● **What you need to do**: Only those lines in the data below from the line containing "Columns, in this" through the line containing "Of this document's", both included, should be restated word for word.

── Entries shown ──

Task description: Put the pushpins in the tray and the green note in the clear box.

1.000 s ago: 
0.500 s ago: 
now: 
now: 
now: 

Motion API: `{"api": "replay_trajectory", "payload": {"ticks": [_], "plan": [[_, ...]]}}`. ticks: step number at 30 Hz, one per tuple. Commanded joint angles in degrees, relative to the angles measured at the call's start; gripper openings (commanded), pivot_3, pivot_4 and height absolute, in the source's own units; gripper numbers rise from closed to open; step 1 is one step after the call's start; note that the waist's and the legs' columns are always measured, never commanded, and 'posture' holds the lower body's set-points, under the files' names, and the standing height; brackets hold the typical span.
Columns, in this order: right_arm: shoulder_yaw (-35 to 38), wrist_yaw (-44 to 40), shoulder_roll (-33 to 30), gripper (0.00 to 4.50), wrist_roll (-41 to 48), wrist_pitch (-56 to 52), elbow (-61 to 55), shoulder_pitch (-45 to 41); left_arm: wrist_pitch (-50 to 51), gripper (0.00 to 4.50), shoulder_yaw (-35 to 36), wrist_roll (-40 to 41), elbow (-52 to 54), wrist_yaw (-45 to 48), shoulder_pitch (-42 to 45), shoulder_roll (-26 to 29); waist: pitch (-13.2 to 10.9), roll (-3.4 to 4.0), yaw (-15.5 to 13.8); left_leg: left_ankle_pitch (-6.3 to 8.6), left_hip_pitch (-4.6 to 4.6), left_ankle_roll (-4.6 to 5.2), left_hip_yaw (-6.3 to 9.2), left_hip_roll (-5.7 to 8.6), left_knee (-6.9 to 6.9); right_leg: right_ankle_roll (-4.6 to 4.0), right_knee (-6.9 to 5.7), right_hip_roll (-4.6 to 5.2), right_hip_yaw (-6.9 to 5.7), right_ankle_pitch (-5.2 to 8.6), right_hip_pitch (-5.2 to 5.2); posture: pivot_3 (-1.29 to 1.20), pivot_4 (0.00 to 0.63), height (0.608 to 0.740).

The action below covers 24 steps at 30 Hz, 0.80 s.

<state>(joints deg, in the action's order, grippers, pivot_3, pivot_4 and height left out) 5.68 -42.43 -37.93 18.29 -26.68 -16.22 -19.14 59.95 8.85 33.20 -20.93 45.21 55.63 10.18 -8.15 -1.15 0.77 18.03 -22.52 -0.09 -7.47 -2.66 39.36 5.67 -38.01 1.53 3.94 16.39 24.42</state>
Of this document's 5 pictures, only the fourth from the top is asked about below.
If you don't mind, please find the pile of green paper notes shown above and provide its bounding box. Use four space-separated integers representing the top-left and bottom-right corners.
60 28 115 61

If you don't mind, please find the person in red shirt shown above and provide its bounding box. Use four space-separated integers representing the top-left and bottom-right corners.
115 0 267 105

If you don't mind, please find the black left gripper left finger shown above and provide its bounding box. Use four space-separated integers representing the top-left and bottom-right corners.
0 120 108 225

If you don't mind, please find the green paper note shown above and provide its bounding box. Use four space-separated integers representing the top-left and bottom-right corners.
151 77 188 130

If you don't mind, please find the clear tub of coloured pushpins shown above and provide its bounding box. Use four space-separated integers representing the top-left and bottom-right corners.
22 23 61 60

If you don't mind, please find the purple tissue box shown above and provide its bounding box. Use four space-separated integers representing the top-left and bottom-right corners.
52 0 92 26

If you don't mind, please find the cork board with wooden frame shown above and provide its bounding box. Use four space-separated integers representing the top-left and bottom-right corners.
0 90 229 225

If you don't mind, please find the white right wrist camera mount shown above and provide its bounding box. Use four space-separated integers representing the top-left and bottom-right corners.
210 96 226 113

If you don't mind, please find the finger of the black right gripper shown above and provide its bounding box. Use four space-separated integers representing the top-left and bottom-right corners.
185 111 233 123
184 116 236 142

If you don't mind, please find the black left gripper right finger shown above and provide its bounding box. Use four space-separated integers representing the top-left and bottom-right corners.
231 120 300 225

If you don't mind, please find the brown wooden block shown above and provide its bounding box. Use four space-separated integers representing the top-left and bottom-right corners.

───

● **Written response**:
Columns, in this order: right_arm: shoulder_yaw (-35 to 38), wrist_yaw (-44 to 40), shoulder_roll (-33 to 30), gripper (0.00 to 4.50), wrist_roll (-41 to 48), wrist_pitch (-56 to 52), elbow (-61 to 55), shoulder_pitch (-45 to 41); left_arm: wrist_pitch (-50 to 51), gripper (0.00 to 4.50), shoulder_yaw (-35 to 36), wrist_roll (-40 to 41), elbow (-52 to 54), wrist_yaw (-45 to 48), shoulder_pitch (-42 to 45), shoulder_roll (-26 to 29); waist: pitch (-13.2 to 10.9), roll (-3.4 to 4.0), yaw (-15.5 to 13.8); left_leg: left_ankle_pitch (-6.3 to 8.6), left_hip_pitch (-4.6 to 4.6), left_ankle_roll (-4.6 to 5.2), left_hip_yaw (-6.3 to 9.2), left_hip_roll (-5.7 to 8.6), left_knee (-6.9 to 6.9); right_leg: right_ankle_roll (-4.6 to 4.0), right_knee (-6.9 to 5.7), right_hip_roll (-4.6 to 5.2), right_hip_yaw (-6.9 to 5.7), right_ankle_pitch (-5.2 to 8.6), right_hip_pitch (-5.2 to 5.2); posture: pivot_3 (-1.29 to 1.20), pivot_4 (0.00 to 0.63), height (0.608 to 0.740).

The action below covers 24 steps at 30 Hz, 0.80 s.

<state>(joints deg, in the action's order, grippers, pivot_3, pivot_4 and height left out) 5.68 -42.43 -37.93 18.29 -26.68 -16.22 -19.14 59.95 8.85 33.20 -20.93 45.21 55.63 10.18 -8.15 -1.15 0.77 18.03 -22.52 -0.09 -7.47 -2.66 39.36 5.67 -38.01 1.53 3.94 16.39 24.42</state>
Of this document's 5 pictures, only the fourth from the top is asked about below.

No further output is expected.